Consuela - Sep 24, 2012 3:16:54 pm PDT #23333 of 30001
We are Buffistas. This isn't our first apocalypse. -- Pix

Kids aren't allowed to walk home by themselves? When I was in elementary school, I think the only parents who picked up kids to walk them home were the parents of kindergarteners who had no older siblings, and even then, most of the ones who didn't have to cross any streets alone walked by themselves after the first few weeks of school

Things have changed a great deal in the last couple of decades. Parents who let their kids walk or bike to school are cited for child endangerment. The NYC couple who let their 9-yo kid travel alone on the subway (he'd lived in the city all his life and was familiar with it) were vilified heinously.

When I was 9 or 10 I was riding my bicycle with my siblings three miles into The Center Of Town, where we would buy ice cream and hang around by the train station. (It was a small town, and there wasn't much to do.)


Hil R. - Sep 24, 2012 3:26:00 pm PDT #23334 of 30001
Sometimes I think I might just move up to Vermont, open a bookstore or a vegan restaurant. Adam Schlesinger, z''l

In the town where I grew up, and where my parents still live, plenty of elementary school kids walk or bike to school by themselves, but the only major road to cross has a crossing guard, and I don't think that anybody lives more than about 3/4 of a mile away from the school. There's also a railroad crossing to cross that I know terrifies some parents, but I've never seen an elementary-age kid do anything unsafe there. It's the high school kids who try to cross when the gates are down.

The elementary schools also still let kids go home for lunch if they want to.


Jesse - Sep 24, 2012 3:33:21 pm PDT #23335 of 30001
Sometimes I trip on how happy we could be.

Yeah, when I was a kid, there were crossing guards -- older kids at the smaller streets.


Jesse - Sep 24, 2012 3:34:27 pm PDT #23336 of 30001
Sometimes I trip on how happy we could be.

Of course, I also took a public bus home from day camp by myself when I was like 6.
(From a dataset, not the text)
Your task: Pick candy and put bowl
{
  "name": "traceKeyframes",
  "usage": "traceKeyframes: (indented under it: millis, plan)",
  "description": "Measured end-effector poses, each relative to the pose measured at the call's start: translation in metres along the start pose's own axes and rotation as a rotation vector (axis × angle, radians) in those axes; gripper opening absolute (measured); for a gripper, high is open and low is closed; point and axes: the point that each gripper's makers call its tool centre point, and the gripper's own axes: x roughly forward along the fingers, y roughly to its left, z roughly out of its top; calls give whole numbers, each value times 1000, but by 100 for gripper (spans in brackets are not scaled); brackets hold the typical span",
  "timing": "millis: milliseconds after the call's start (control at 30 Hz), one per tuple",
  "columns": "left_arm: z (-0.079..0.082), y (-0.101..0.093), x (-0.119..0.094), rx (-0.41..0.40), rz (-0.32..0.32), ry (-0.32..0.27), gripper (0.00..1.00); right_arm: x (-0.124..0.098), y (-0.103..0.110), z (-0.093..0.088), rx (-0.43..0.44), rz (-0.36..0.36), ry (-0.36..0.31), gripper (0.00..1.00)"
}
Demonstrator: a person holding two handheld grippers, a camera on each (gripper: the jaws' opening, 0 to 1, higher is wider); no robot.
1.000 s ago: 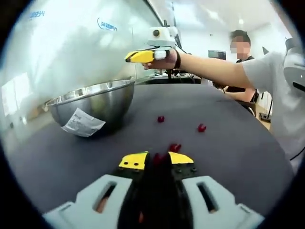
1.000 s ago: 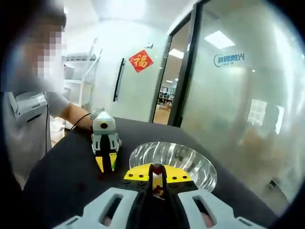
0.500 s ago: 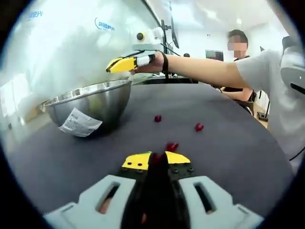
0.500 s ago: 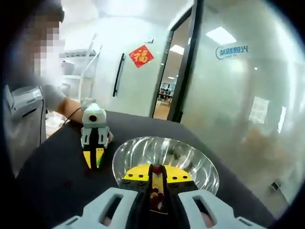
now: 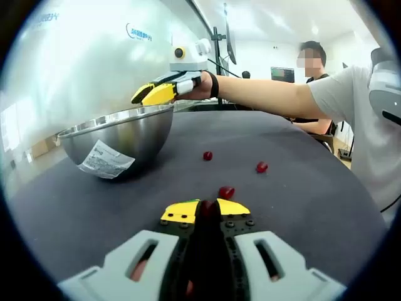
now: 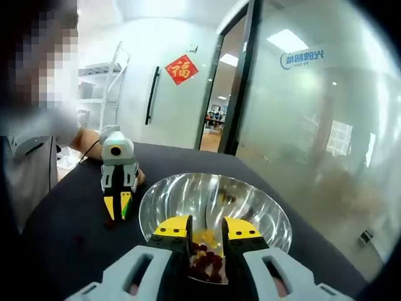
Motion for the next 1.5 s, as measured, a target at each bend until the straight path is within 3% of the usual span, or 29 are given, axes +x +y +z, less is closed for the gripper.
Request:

sarameg - Sep 24, 2012 4:09:08 pm PDT #23337 of 30001

Starting at 10, we could take the bus to the mall (it was a WHOLE QUARTER!) I think mom walked us to kinder but not after that. I know I was sometimes home alone from when I was 9. Rule was we could ride bikes around the neighborhood but not cross the 3 main busy streets until we were 12 and more road savvy, and only with permission. I remember walking to the Gulf gas station to buy soda, only a few blocks. We also used to walk to the 711 and TCBY about a mile away. That was definitely 5th grade.

Summers we got the ok to ride our bikes across Alameda (one of the 'busy' streets we had to cross it for school. At the time one wide lane each way, 30 mph limit. It's 4 lanes now....) to get ourselves to swim lessons. With a stop at Sonic afterwards for floats. Still within a couple miles.

Actually, a couple of the kids I grew up with in the neighborhood have since bought houses there (next door, the house she mostly grew up in, as did her mother, that her grandparents had built! And she's not the only 2nd or 3rd gen owner.) Their rules are fairly much the same as ours were. The neighborhood is really stable. The Miller house is still called that by people who moved into it decades after Mrs. Miller died.


Jessica - Sep 24, 2012 4:09:43 pm PDT #23338 of 30001
And then Ortus came and said "It's Ortin' time" and they all Orted off into the sunset

At our school, the 3rd and 4th graders are allowed to walk home by themselves if you sign a form, but when Dylan's in 3rd grade, Aeryn will be in pre-k, so unless they have wildly different dismissal times it wouldn't really make sense for us.


Amy - Sep 24, 2012 4:20:18 pm PDT #23339 of 30001
Because books.

We had neighborhood schools where I grew up, so there were no major/busy roads to cross, and at some of the other intersections were adult crossing guards. Everyone walked, kindergarten on up, and we also walked home for lunch and back again, unless you had no parents home during the day.

But we also were out riding bikes around our neighborhood all day in the summer, and we just knew to be home at dinner time. No way could a mom have found us at a particular moment -- we were all over.